The first time I spoke with a Korean friend of mine online, he kept writing "k" or "kk" in English, after each sentence.  To me, it seemed like he was saying "(o)kay? got it?", and it was kind of offensive, like he was rushing me or talking to me like I was an idiot.  But then he typed the letter three times "KKK", and I was horrified!  I knew something had to be wrong, so I asked him why he kept saying "k" and he explained to me that it was how Korean kids write "lol".


----------



## linguist786

Pivra said:
			
		

> เหอๆๆ or ฮ่าๆๆ or อิอิ in Thai, first two are hahaha, the last one is "ei ei" ( I use the last one)


haha.. that looks like a pair of eyes looking towards the left!


----------



## D0lph1n

well its also the same way in indonesia
except we use all variation of vocal (it can be hahaha, hihi, hehe, hoho, or huhu)

and even once i talk with my friend in IM, she typed
"ahuiehuiaehuia" XDD

but indonesian are too lazy to write "hahaha" so most of the time we just typed ha3 or ho3 etc ( ha3 = hahaha, ho3 = hohoho)

even one of my friend typed ha99 !! XD


----------



## Linni

D0lph1n said:
			
		

> well its also the same way in indonesia
> except we use all variation of vocal (it can be hahaha, hihi, hehe, hoho, or huhu)


 
Hu hu hu would sound really funny in Czech . Do you know which interjection the Czechs use for frightening somebody? (For example, when you're standing behind the corner and then you scare a passer-by)
Well, we say either 1)* Baf!*  or  2) *Hu!*


----------



## Linni

Linni said:
			
		

> ...
> Well, in Czech we mostly use: "ha ha ha", "cha cha cha", hi hi hi, chi chi chi... etc. (you can use E too - che/he)
> ...


 
I just remembered a story connected with "cha cha cha". In Czech "ch" isn't read like "ch" in English. Once, at the beginning of my last school term, I had an English class and we had to make some presentations in PowerPoint, which meant we could use the internet (we were in the IT class), but only for looking for articles, words, pictures etc. we might have need for our presentations. We weren't allowed to view any other sites, as our teacher wanted us to target just the presentation in English.
I decided to write about ballroom dancing and that's why I was seeking some information about standard and latin-american dances. While I was writing the presentation, my teacher passed me by and had a short look I am really working. She saw minimalized window with title "cha cha cha" and thought I was viewing some Czech internet sites with jokes...
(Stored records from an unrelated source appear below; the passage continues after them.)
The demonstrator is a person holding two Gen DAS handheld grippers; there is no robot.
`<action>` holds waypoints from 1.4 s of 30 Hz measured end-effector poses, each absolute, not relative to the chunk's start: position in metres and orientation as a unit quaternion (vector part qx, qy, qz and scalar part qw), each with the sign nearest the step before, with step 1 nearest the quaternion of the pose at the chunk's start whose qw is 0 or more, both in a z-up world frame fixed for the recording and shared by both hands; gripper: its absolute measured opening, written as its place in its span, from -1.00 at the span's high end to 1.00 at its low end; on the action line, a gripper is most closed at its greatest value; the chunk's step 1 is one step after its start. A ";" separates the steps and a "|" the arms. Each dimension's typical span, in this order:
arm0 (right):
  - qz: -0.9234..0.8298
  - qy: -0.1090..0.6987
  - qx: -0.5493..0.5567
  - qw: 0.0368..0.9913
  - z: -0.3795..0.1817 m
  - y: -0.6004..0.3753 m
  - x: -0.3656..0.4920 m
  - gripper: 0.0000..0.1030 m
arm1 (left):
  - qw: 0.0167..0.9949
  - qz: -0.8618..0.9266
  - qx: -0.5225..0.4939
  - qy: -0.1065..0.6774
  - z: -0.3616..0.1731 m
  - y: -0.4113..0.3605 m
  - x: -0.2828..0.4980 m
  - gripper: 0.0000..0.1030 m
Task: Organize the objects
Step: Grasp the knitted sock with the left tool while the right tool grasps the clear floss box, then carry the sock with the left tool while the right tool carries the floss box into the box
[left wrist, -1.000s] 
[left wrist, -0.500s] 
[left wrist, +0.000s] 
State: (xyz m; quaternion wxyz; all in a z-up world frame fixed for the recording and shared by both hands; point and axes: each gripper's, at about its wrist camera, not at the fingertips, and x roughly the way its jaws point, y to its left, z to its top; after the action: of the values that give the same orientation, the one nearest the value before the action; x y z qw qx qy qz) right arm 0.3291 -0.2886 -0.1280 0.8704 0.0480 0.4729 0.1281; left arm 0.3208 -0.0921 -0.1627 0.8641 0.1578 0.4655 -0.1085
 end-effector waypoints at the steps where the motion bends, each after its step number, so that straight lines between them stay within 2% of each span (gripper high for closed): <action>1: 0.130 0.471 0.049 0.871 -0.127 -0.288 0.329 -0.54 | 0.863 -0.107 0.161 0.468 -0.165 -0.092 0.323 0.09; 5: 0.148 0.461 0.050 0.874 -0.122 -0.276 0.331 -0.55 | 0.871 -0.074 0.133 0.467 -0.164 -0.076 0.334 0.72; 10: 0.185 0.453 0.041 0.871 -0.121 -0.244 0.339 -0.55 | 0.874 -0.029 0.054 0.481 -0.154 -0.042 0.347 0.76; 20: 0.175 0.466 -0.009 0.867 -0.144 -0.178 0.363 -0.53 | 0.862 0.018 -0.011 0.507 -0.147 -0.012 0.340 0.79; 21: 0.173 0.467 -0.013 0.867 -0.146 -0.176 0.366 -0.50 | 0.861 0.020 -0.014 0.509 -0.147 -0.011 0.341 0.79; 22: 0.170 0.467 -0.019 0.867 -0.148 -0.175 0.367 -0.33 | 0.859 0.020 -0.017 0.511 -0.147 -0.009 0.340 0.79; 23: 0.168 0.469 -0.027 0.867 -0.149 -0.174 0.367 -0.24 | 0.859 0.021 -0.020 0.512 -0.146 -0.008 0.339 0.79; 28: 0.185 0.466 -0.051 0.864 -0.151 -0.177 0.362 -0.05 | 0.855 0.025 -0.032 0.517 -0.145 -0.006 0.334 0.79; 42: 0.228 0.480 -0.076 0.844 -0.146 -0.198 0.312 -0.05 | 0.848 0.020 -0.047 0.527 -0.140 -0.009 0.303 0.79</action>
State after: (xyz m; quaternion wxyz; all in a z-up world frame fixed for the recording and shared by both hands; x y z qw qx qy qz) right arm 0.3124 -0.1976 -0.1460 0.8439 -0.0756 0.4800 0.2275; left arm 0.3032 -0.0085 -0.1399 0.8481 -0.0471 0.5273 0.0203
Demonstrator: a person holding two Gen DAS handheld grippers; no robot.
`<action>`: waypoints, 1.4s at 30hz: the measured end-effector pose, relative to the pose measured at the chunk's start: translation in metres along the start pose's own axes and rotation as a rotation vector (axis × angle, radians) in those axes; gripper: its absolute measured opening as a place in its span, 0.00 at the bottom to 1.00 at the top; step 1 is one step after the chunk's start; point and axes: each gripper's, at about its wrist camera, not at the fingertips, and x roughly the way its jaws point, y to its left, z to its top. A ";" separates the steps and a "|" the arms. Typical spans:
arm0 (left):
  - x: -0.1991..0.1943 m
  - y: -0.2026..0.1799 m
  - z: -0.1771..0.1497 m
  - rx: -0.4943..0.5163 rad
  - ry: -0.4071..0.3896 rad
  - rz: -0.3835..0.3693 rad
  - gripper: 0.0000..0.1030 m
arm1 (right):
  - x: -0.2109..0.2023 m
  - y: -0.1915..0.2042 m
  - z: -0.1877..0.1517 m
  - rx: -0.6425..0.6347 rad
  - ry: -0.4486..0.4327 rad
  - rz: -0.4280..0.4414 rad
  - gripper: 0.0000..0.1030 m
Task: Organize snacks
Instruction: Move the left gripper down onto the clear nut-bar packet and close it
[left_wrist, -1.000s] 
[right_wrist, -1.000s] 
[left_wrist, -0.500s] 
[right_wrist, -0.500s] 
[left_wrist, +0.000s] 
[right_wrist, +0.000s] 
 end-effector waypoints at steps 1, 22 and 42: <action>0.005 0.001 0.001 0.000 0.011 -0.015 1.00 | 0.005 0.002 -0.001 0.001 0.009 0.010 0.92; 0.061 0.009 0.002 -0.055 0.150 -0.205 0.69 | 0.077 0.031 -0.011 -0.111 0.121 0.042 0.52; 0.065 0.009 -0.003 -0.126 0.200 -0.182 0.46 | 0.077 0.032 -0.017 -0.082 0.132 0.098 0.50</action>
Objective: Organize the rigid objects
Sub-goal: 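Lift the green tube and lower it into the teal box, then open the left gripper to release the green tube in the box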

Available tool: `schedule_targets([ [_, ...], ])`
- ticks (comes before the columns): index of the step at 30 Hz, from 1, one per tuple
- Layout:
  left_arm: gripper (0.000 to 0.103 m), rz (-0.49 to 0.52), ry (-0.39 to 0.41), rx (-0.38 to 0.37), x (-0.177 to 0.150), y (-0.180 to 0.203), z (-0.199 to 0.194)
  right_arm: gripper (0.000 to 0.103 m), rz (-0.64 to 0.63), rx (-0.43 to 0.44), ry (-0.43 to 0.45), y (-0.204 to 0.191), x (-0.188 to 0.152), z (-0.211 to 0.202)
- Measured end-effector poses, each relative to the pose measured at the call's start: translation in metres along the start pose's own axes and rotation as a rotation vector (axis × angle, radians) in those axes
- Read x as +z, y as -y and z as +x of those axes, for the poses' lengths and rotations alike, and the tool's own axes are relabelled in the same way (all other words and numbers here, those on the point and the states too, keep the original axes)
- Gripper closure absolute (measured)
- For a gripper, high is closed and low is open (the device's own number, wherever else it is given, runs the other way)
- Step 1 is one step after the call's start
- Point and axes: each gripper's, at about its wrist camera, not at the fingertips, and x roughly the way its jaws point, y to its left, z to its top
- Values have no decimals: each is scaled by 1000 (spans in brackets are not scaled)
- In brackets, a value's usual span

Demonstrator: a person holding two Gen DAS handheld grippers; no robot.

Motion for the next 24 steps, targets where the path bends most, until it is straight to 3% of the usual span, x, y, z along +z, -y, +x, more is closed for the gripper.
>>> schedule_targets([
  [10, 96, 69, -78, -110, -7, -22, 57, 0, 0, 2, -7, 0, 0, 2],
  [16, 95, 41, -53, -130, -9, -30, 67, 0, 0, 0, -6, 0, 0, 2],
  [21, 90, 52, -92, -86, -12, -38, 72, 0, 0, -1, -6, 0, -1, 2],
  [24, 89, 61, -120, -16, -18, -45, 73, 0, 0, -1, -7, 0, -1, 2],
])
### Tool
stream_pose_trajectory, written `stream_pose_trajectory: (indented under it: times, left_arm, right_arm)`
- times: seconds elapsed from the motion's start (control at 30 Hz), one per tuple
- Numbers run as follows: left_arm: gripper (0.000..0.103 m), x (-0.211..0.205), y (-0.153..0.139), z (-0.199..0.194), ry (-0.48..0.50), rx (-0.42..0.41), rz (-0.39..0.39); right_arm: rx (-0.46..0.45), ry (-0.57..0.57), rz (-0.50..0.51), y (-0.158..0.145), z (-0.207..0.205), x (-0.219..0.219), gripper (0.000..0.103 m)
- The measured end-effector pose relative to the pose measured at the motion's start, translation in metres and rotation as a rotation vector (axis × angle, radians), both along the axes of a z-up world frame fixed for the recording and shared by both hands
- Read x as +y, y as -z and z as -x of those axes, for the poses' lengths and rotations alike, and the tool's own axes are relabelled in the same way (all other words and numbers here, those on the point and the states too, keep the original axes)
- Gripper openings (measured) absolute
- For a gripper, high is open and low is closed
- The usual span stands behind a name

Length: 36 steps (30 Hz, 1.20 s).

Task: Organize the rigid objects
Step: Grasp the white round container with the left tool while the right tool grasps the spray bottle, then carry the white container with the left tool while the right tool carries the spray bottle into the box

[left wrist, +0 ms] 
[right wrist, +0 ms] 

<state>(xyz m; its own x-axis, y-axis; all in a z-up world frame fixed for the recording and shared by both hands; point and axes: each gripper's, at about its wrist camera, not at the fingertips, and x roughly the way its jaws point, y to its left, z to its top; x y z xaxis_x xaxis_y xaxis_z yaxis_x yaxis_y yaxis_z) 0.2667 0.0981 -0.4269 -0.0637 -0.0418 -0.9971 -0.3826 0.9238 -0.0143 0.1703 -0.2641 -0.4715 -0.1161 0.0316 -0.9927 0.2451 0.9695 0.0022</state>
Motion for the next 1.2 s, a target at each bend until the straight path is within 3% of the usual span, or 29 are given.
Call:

It is quite funny (and both bad), but I am sometimes so influenced by English language, that when I read some Czech titles or something, I sometimes make mistakes! For example, English word "chat" is read in a different way than Czech "chat" (bez chat - without cottages (it's the 2nd case of "chata")) and I sometimes read it badly... I sometimes go quite nuts, you know.
I remember I once saw a film (or it was a book) entitled Příběh paní Lady (The Story of Mrs. Lada) and I read "Lady" like English "lady"...

Do you have any similar experiences?


----------



## Pivra

linguist786 said:
			
		

> haha.. that looks like a pair of eyes looking towards the left!


 
 อิอิ if written with Devanagari alphabets it would be equal to 

*ईई    *

 I had some problem typing this because I forgot that in Devanagari vowels independent vowels are written differently. lol In Thai its just अ with the vowel form of *ई lol, I tried to type it to get the vowel I independently but it didn't work.*


----------



## rigasp

Well in greek it is "χαχαχα". Now, in case people cannot read this because of the strange greek characters, we use the so called greeklish characters and we write "xaxaxa" which is pronounced like the german "chachacha". This is because the greek letter χ (X) is written similarly to the english x, although the pronounciation is completely different


----------



## Nanon

instantREILLY said:


> The first time I spoke with a Korean friend of mine online, he kept writing "k" or "kk" in English, after each sentence.  To me, it seemed like he was saying "(o)kay? got it?", and it was kind of offensive, like he was rushing me or talking to me like I was an idiot.  But then he typed the letter three times "KKK", and I was horrified!  I knew something had to be wrong, so I asked him why he kept saying "k" and he explained to me that it was how Korean kids write "lol".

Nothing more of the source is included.